他矛盾到分不清恨她的缘由,最终却困于身份,只得将其搁置,用他们二人的关系将他们彻底隔开。
但再怎么搁置,他终究做不到忽视心里的剧痛。
前世安宁润引他前去的方法不是没有漏洞,但当他看到那支步摇和极像她的字迹,已然失了平日的理智。

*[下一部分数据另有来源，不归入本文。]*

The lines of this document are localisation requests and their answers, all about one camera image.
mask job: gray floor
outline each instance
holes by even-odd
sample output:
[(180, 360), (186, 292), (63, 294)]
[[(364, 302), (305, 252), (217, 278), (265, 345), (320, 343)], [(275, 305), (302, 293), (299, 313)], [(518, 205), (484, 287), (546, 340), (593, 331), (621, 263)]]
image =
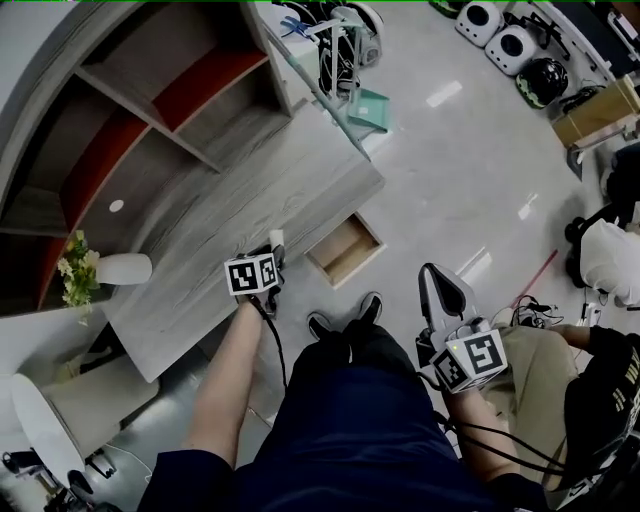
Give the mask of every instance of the gray floor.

前世寥寥几次相见,每每他从喉咙深处挖出“皇嫂”那两个字的时候,皆让他痛不能自已。
故而即便他知道他不该,但那一刻他心底里却是无比希望求救的人真的是她,因为那可能是前世那一场痴心苦恋中,他被允许离她最近的一次。
他知道安宁润想要什么,却也知道给了他,她就会死。
为了保住她的命,他抵死不认,受尽酷刑。
可那只禽兽不如的东西还是将她杀了,将她活活烧死在他面前。
那一刻他心死了,不是如滚油烹、不是如钝刀割,只是单纯的心死了。
所以动手时他没有任何迟疑,若非他手筋断了只能靠肩膀送力,那一支步摇他便能要了安宁润的命。
说完那席话他望着囚牢中的火人,心却是释然的。
他可以与她一起死,死在同一天,是否来世他亦能与她一起生,比别人更快到她身边。
结果也不知是老天开的玩笑还是真的不忍,竟让一切重来了一次,而这次他竟幸运到拥有了她,光明正大拥有了她。
想过这漫长的一路,他口中又苦又甜。
“你知我不会,无论如何,你都是我的妻。”
简单一个“妻”字,他却咬得氤氲缠绵。
她笑得很开心。
“既如此,我唯一的担心便没了。黑炭,你知我是个言出必行的人,我跟你保证,不会有事的。”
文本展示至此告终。